Sometimes families and the care team disagree on disclosure and for that scenario, the report offers guidance in finding middle ground.

For instance, when pediatricians feel ethically obligated to share information when parents oppose sharing, “pediatricians can reframe the discussion from whether information should be shared with the patient to what information will be communicated, how, and by whom,” the authors said in a press release.
 

Should you tell 15-year-old paraplegia is likely?

The authors give a case example of a 15-year-old whose spinal tumor likely will lead to paraplegia within weeks. Very few treatment options are available.

The parents ask the care team to avoid any discussions with the child about prognosis, reasoning that the news will be crushing and it’s better to deal with it if or when it happens.

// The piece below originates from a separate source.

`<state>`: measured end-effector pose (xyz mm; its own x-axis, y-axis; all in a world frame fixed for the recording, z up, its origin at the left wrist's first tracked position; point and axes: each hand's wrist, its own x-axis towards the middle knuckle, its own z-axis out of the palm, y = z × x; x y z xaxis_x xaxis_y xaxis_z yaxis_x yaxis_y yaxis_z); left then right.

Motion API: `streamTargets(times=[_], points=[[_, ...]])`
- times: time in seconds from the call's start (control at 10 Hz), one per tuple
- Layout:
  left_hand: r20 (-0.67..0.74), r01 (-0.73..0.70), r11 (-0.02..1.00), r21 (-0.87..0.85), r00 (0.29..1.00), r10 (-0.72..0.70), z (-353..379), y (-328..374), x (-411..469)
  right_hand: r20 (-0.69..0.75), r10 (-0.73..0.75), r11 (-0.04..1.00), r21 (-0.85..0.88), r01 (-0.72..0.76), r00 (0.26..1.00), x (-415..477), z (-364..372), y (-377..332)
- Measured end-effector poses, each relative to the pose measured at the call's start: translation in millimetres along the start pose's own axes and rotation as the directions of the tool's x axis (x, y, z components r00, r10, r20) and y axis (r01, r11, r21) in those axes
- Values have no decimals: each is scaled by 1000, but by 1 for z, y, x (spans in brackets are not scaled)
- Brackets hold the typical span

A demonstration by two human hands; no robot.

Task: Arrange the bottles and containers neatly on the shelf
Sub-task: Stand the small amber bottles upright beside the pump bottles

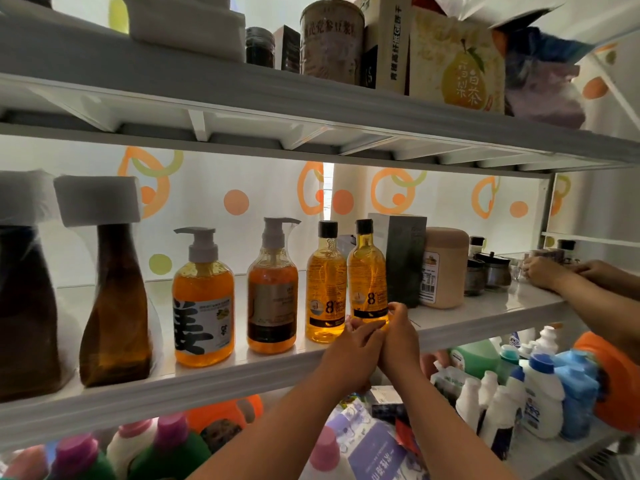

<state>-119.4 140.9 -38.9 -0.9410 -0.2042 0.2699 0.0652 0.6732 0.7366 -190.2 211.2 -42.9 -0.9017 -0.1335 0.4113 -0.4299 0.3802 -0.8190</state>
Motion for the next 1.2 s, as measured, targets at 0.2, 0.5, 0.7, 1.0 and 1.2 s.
streamTargets(times=[0.2, 0.5, 0.7, 1.0, 1.2], points=[[-24, -31, 999, 39, 999, 32, 2, 1, -1, 29, -29, 988, -149, 33, 999, 3, 1, 2], [-51, -130, 987, 99, 989, 136, 4, -9, 1, 6, -72, 988, -135, 72, 997, 0, -1, 4], [-33, -224, 948, 226, 971, 238, 5, -9, -2, 10, -62, 984, -169, 63, 998, 1, 0, 4], [101, -257, 904, 340, 966, 237, 0, -8, -10, 22, -15, 976, -215, 19, 1000, 6, 4, 8], [-19, -200, 942, 269, 977, 213, 1, -5, -9, -5, 14, 968, -251, -14, 1000, 8, 5, 9]])
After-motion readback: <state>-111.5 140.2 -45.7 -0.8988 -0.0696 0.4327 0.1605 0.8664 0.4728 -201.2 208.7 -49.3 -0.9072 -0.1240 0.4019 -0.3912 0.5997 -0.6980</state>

The care team, however, feels compelled to find out about specific activities important to the child that may no longer be feasible with paraplegia.

The parents cite the child’s love of soccer and desire to see the Statue of Liberty. With that information and keeping the parents’ wishes in mind, the team reframes the conversation with the child in terms of goals, acknowledging that mobility may be more difficult in the future.

That conversation leads the child and the family to discuss moving up the trip to New York they had planned.
 

 

 

Guidance where there has been little

Timothy Joos, MD, MPH, a pediatrician who practices at a community health center in Seattle, who was not part of the recommendation team, said he was glad to see the AAP issue advice on a complex topic for which there is little practical guidance.

The authors’ case examples were “heart-tugging,” he said, and will help pediatricians work through their own scenarios.

Dr. Joos agreed with the overall premise that the default should be sharing the information.

“One of the foundations of medicine is truthfulness and openness and if we depart from that, we really have to have a good reason,” Dr. Joos said.

He said that since lying to patients should be nonnegotiable for any physician, it may help to talk with the parents first before answering an inquisitive patient’s questions and then have all parties gather for a discussion.

The authors note that AAP’s clinical reports are written by medical experts and reflect the latest evidence. The reports go through several rounds of peer review before they can be approved by the AAP board of directors.

The authors and Dr. Joos report no relevant financial relationships.